Ectopic expression of SgIGSF/SynCAM doubled the proportion of IC-2 cells responding to SV-evoked neurite activation without changing the other parameters of the response. This indicates that SgIGSF/SynCAM does not affect the nature of the response of mast cells, but does affect the susceptibility of individual mast cells to neurite activation. In addition, the NK-1 receptor antagonist CP-99,994-1 blocked the communication between SCG neurites and intact IC-2 cells at much lower concentrations than the communication between SCG neurite and IC-2^{SgIGSF/SynCAM} cells (Fig. 5 B). However, no plasma membrane ultrastructures characteristic of synapses were observed at the points of contact between IC-2^{SgIGSF/SynCAM} cells and neurites. We previously obtained similar findings in rat intestine, where unmyelinated nerves closely appose to mucosal mast cells, but synapse-like specialized junctions are lacking between them (2, 37). It does not seem that synaptic structures develop in the apposed plasma membranes of nerves or mast cells. Nonetheless, SgIGSF/SynCAM can induce and localize synapse assembly in neurons and even in nonneuronal cells to form functional synapses (22). Thus, this adhesion molecule is likely not only to function as simple glue in nerve-mast cell interaction, but also to promote the development of a microenvironment in which mast cells have an enhanced susceptibility to nerve activation. A speculation could be drawn as a simple explanation of the present results.

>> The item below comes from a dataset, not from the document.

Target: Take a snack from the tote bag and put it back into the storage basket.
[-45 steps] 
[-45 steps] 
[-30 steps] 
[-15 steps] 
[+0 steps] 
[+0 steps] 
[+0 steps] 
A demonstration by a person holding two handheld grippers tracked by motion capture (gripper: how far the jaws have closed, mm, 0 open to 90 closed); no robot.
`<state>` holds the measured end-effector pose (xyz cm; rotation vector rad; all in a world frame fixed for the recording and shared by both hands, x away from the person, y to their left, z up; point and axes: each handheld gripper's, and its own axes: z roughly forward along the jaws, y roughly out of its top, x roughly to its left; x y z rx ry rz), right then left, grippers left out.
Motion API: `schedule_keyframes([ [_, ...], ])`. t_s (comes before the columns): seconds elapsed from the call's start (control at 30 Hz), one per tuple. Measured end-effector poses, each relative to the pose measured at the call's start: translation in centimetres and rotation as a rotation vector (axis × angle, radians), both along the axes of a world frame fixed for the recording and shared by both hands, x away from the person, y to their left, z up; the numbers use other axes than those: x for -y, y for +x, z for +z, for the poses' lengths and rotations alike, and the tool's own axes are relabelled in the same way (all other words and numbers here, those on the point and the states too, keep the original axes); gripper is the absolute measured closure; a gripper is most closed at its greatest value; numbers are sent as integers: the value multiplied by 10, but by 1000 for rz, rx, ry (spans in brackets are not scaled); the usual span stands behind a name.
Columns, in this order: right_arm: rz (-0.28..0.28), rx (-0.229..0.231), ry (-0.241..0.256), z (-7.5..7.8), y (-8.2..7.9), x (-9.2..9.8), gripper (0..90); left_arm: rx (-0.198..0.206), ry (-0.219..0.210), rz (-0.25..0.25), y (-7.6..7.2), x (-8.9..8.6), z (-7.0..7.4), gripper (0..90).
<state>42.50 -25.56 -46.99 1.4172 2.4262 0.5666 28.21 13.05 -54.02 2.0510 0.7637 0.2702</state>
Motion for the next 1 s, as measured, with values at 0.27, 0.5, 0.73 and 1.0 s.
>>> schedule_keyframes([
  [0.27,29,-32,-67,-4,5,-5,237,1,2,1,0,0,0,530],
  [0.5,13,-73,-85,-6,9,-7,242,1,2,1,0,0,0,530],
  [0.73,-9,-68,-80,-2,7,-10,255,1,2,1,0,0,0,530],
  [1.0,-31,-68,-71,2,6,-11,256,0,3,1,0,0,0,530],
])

SgIGSF/SynCAM increases the number of NK-1 receptors on mast cells or the amount of SP released from the neurite. Although this speculation needs future elucidation, SgIGSF/SynCAM on mast cells appears to contribute to both in vitro attachment and communication with nerves.

Mast cells are not only major effectors in allergic reactions, but recent studies demonstrated that they are also involved in a variety of noninfectious inflammatory diseases, such as multiple sclerosis, migraines, atopic dermatitis, interstitial cystitis, and irritable bowel syndrome (20). As the condition of the diseases gets worse, nerve-mast cell interaction is proposed to grow stronger. Clinically, psychological stress often worsens the symptoms. In the intestinal mucosa of irritable bowel syndrome, the number of activated mast cells in close proximity to nerves is reported to correlate with the severity and frequency of abdominal pain and/or discomfort (18). Provided that SgIGSF/SynCAM also promotes nerve-mast cell interaction in vivo, it may play a pivotal role in the pathophysiology of these inflammatory diseases.

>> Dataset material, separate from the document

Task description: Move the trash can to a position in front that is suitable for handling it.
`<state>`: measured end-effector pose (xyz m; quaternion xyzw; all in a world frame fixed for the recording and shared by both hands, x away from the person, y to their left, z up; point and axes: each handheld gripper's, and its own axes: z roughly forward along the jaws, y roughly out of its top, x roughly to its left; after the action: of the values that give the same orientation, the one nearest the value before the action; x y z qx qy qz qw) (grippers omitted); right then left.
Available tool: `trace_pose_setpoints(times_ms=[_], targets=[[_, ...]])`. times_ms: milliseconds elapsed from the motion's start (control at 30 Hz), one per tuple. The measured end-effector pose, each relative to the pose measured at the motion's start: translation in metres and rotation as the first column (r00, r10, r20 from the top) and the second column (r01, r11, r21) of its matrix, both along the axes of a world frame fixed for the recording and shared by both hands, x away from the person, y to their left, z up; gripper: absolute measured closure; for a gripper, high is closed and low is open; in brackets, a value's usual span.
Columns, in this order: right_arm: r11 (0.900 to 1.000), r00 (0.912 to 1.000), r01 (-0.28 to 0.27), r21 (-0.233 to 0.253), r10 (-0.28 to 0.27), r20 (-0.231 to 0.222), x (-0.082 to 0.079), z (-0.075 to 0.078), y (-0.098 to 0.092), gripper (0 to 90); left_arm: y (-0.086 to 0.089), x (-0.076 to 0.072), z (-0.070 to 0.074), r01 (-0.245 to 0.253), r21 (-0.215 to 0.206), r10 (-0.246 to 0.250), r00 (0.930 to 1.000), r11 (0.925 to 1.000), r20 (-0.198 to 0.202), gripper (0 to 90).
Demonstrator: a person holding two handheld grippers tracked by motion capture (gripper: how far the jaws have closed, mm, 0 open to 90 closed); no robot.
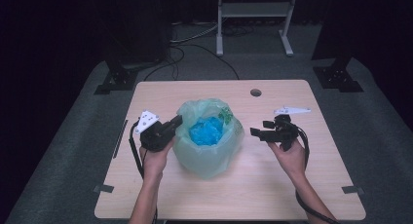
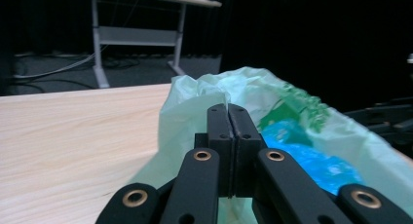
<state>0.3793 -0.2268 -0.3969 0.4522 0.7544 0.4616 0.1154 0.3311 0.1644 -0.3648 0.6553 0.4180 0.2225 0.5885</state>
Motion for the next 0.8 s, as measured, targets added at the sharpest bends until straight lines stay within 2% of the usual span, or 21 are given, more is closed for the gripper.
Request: trace_pose_setpoints(times_ms=[133, 167, 267, 467, 600, 767, 800], targets=[[1.000, 0.9998, -0.017, 0.017, 0.017, 0.015, 0.001, 0.012, 0.007, 29.6, -0.001, -0.002, -0.002, 0.027, -0.040, -0.027, 0.9996, 0.9989, 0.004, 89.6], [0.999, 0.9993, -0.029, 0.024, 0.029, 0.026, 0.002, 0.021, 0.014, 29.6, -0.001, -0.003, -0.003, 0.037, -0.049, -0.037, 0.9993, 0.9981, 0.006, 89.6], [0.998, 0.9976, -0.056, 0.029, 0.055, 0.043, 0.005, 0.034, 0.028, 29.6, 0.000, -0.005, -0.006, 0.068, -0.087, -0.068, 0.9977, 0.9939, 0.008, 89.6], [0.995, 0.9934, -0.097, 0.032, 0.095, 0.065, 0.010, 0.051, 0.055, 29.8, 0.005, -0.007, -0.003, 0.084, -0.103, -0.082, 0.9964, 0.9911, 0.019, 89.6], [0.995, 0.9931, -0.101, -0.011, 0.102, 0.058, 0.018, 0.057, 0.078, 30.9, 0.008, -0.009, -0.002, 0.094, -0.118, -0.092, 0.9955, 0.9886, 0.023, 89.7], [0.995, 0.9946, -0.085, -0.053, 0.088, 0.055, 0.023, 0.055, 0.090, 34.4, 0.009, -0.010, -0.003, 0.108, -0.136, -0.106, 0.9941, 0.9848, 0.024, 89.7], [0.995, 0.9959, -0.073, -0.075, 0.076, 0.049, 0.026, 0.052, 0.095, 36.8, 0.008, -0.010, -0.003, 0.114, -0.134, -0.111, 0.9935, 0.9844, 0.025, 89.7]])
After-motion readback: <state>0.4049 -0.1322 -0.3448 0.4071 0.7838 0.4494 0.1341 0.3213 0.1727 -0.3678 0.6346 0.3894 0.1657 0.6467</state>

In conclusion, the present study not only showed that SgIGSF/SynCAM on mast cells predominantly mediated the in vitro attachment to SCG neurites, but suggested that this also promoted the functional communication between the two. Additional characterization of SgIGSF/SynCAM as an adhesion molecule in nerve-mast cell interaction will provide us with a deeper insight into the molecular basis underlying the linkage between nervous and immune systems.

We thank M. Kohara, K. Hashimoto, and T. Sawamura (Osaka University) and S. Tanioka (Kobe University) for excellent technical assistance.

The authors have no financial conflict of interest.